## Aim of the exercise
Examine each line of the data. Copy the line if it includes the word "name".

----------------------------------------

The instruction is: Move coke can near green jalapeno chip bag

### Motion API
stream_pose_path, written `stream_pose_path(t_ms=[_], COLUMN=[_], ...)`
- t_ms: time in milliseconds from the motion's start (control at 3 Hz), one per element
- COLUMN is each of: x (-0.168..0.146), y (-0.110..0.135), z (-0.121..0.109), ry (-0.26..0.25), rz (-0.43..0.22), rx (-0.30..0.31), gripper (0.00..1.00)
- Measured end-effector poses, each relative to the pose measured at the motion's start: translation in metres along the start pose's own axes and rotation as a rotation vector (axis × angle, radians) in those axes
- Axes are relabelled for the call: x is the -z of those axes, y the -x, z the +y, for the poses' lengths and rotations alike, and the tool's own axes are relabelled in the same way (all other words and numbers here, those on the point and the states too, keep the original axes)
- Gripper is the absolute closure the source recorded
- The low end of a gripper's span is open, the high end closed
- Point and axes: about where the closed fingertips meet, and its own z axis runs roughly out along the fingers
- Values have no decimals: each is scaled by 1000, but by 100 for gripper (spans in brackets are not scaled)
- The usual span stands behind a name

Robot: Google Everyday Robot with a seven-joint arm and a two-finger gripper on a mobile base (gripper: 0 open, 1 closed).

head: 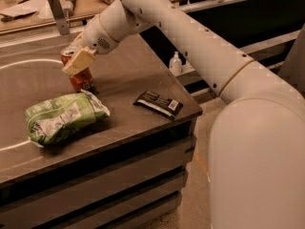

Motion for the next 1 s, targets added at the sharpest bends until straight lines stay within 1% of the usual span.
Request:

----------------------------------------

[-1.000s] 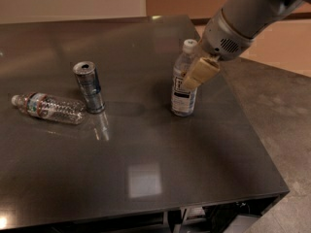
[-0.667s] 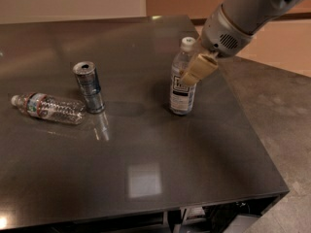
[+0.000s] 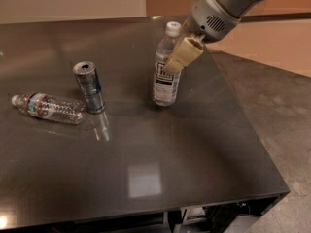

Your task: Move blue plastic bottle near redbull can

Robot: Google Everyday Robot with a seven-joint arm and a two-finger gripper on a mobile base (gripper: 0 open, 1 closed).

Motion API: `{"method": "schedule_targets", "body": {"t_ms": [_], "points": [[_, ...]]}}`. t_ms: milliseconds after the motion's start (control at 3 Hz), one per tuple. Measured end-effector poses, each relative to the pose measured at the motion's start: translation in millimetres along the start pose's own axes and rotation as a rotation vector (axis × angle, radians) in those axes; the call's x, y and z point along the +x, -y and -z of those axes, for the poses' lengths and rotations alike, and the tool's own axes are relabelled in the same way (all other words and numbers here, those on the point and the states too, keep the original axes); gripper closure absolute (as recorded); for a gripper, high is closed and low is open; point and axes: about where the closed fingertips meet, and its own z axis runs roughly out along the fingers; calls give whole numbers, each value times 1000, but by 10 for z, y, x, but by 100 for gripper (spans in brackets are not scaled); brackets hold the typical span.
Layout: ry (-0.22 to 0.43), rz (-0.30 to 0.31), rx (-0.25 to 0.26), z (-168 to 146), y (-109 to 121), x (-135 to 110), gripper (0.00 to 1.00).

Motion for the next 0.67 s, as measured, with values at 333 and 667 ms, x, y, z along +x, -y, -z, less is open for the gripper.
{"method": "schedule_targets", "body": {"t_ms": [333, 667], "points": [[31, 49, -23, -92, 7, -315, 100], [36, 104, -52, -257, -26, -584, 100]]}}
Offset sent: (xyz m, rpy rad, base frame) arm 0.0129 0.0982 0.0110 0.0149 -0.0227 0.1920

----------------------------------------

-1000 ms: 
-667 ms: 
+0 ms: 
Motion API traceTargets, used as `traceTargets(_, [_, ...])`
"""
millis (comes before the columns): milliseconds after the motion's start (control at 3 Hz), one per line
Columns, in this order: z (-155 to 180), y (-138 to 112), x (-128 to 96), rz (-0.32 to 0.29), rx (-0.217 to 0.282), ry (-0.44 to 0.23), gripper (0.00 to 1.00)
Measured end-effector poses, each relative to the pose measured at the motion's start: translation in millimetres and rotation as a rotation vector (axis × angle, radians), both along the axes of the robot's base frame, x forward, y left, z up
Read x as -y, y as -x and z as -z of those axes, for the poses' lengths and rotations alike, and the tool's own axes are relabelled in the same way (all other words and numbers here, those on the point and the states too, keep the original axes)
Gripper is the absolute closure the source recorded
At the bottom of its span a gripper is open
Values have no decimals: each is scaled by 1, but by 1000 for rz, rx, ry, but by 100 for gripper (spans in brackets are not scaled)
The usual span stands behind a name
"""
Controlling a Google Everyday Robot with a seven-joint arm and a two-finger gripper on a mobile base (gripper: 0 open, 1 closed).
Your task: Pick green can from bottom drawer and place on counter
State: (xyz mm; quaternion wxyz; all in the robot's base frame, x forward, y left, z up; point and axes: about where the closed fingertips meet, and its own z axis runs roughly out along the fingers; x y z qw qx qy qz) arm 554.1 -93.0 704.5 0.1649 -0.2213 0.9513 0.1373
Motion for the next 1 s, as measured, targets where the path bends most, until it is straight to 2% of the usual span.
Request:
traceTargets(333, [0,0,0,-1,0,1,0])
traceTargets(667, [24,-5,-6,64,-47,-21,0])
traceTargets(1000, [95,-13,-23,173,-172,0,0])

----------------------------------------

## Your solution
- The usual span stands behind a name
The usual span stands behind a name

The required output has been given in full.